- **Exercise details**
Look below for the line containing "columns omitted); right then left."; from there, print each line exactly up to and including the line containing "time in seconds", and stop.

↓

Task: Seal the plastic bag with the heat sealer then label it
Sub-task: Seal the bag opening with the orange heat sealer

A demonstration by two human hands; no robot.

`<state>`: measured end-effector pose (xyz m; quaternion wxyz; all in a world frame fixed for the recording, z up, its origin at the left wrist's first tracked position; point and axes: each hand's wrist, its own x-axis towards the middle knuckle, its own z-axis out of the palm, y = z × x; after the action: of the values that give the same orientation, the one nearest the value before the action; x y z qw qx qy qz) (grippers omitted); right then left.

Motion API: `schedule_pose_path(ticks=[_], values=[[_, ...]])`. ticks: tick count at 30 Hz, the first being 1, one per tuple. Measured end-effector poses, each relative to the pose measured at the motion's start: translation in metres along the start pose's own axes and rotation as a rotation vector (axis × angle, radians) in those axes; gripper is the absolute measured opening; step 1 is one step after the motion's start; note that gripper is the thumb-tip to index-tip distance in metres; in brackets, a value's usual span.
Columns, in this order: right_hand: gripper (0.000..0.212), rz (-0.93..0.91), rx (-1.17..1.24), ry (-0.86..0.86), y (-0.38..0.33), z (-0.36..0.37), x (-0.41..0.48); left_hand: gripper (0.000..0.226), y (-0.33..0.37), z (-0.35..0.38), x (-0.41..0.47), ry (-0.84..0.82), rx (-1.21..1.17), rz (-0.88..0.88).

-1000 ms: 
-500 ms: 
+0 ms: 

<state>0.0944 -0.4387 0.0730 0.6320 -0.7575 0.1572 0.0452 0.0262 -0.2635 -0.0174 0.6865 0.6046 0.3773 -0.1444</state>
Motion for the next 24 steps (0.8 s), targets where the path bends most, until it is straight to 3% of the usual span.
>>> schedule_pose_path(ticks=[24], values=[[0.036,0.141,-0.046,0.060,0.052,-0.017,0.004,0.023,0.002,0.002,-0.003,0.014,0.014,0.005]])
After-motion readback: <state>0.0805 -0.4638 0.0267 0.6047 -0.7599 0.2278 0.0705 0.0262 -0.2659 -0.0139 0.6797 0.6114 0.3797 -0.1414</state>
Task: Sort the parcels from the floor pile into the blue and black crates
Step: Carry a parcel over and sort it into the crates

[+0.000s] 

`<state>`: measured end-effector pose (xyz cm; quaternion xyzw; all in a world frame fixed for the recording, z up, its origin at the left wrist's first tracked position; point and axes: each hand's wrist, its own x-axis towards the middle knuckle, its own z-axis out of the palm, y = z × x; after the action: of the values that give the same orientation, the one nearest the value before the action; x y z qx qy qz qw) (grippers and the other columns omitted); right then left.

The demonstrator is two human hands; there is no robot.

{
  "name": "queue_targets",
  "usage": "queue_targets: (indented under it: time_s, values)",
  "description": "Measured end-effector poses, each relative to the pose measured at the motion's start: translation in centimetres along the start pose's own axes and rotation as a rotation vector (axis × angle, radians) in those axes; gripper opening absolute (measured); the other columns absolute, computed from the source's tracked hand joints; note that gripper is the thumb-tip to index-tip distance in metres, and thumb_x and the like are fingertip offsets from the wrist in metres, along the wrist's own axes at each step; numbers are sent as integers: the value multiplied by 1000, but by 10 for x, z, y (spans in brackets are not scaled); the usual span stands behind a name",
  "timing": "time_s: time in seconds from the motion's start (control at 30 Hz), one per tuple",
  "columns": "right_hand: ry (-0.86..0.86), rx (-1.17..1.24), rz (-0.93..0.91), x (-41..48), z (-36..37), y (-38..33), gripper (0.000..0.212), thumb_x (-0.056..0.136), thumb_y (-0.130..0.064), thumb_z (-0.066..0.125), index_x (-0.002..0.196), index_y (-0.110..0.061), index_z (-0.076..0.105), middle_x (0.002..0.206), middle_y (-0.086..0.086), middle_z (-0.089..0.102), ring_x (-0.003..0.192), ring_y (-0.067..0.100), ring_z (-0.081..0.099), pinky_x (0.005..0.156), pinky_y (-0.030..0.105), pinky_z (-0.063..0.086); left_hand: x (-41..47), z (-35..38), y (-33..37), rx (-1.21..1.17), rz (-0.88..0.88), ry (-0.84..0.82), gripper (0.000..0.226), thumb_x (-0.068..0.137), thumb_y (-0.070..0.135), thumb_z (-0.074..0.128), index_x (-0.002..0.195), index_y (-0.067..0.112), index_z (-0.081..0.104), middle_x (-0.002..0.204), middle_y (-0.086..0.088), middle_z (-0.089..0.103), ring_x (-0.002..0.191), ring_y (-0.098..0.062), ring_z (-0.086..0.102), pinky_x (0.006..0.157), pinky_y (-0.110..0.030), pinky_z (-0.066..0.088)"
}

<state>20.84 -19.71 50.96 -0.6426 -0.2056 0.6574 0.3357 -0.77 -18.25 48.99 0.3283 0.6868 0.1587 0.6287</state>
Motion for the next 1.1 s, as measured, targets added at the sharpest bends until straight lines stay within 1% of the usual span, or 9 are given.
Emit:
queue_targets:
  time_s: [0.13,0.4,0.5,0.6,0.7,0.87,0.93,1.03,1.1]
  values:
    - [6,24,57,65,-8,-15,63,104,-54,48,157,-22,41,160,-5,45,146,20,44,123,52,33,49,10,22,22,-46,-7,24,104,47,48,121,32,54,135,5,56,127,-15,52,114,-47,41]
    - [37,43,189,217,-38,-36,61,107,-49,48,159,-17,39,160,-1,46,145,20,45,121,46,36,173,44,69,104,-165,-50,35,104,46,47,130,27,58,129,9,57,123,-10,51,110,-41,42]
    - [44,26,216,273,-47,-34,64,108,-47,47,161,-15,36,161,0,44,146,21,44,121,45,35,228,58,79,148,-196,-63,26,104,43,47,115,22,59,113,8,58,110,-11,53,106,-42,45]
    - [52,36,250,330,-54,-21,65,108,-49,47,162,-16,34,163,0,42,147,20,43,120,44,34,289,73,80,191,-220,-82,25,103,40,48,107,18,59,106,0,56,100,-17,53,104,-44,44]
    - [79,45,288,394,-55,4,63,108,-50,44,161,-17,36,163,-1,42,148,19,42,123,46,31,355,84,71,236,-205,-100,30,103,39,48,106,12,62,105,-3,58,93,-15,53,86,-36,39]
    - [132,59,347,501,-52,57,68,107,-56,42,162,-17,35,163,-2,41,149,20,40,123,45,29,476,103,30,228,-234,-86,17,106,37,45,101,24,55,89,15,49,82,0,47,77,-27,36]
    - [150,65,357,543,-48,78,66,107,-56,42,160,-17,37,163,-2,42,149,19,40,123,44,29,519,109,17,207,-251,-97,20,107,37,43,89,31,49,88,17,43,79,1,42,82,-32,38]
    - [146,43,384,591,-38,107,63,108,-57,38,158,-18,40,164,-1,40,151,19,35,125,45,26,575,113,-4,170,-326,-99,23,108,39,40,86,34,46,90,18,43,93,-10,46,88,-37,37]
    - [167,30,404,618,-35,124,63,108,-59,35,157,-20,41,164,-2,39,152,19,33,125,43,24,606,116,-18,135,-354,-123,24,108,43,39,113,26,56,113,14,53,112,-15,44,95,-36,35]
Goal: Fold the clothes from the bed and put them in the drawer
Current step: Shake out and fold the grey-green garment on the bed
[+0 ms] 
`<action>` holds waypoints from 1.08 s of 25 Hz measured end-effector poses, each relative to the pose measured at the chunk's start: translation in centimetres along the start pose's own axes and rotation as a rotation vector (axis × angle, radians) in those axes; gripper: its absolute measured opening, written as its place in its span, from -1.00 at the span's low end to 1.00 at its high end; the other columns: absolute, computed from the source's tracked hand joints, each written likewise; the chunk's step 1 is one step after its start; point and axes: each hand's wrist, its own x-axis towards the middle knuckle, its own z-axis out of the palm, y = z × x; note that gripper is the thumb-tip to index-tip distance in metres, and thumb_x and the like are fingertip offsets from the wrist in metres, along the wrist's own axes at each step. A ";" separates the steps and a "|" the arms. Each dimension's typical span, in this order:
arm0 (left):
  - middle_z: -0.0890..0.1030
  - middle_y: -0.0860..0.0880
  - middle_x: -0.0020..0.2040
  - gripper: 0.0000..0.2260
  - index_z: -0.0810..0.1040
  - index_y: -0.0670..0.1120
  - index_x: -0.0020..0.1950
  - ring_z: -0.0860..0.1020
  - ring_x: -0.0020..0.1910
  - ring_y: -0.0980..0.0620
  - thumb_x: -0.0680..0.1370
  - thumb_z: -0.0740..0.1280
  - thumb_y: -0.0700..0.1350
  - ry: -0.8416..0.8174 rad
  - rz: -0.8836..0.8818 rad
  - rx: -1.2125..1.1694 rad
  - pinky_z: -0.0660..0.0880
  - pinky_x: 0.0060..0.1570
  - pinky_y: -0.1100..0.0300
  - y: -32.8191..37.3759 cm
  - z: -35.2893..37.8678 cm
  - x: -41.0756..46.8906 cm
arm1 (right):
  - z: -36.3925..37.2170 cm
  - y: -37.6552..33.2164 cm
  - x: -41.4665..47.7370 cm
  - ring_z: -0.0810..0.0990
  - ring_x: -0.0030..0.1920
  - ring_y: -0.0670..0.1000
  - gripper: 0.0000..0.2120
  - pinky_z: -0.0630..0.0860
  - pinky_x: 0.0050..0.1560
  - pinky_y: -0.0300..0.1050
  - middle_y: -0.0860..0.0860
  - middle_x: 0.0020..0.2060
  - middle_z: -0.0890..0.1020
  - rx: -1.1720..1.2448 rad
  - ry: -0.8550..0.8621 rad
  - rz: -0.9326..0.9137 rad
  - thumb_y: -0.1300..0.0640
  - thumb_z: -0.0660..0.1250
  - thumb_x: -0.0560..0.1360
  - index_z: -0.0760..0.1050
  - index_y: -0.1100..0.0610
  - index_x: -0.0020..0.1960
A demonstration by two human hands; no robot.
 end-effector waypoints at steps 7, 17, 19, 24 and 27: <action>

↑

- **Result of this task**
`<state>`: measured end-effector pose (xyz cm; quaternion xyzw; all in a world frame fixed for the recording, z up, its origin at the left wrist's first tracked position; point and axes: each hand's wrist, its own x-axis towards the middle knuckle, its own z-axis out of the palm, y = z × x; after the action: of the values that give the same orientation, the one nearest the value before the action; x y z qx qy qz qw) (grippers and the other columns omitted); right then left.

The demonstrator is two human hands; there is no robot.

{
  "name": "queue_targets",
  "usage": "queue_targets: (indented under it: time_s, values)",
  "description": "Measured end-effector poses, each relative to the pose measured at the motion's start: translation in centimetres along the start pose's own axes and rotation as a rotation vector (axis × angle, radians) in those axes; gripper opening absolute (measured); the other columns absolute, computed from the source's tracked hand joints; note that gripper is the thumb-tip to index-tip distance in metres, and thumb_x and the like are fingertip offsets from the wrist in metres, along the wrist's own axes at each step; numbers are sent as integers: the value multiplied by 1000, but by 10 for x, z, y (spans in brackets are not scaled); the usual span stands behind a name",
  "timing": "time_s: time in seconds from the motion's start (control at 30 Hz), one per tuple",

There is no more to the answer.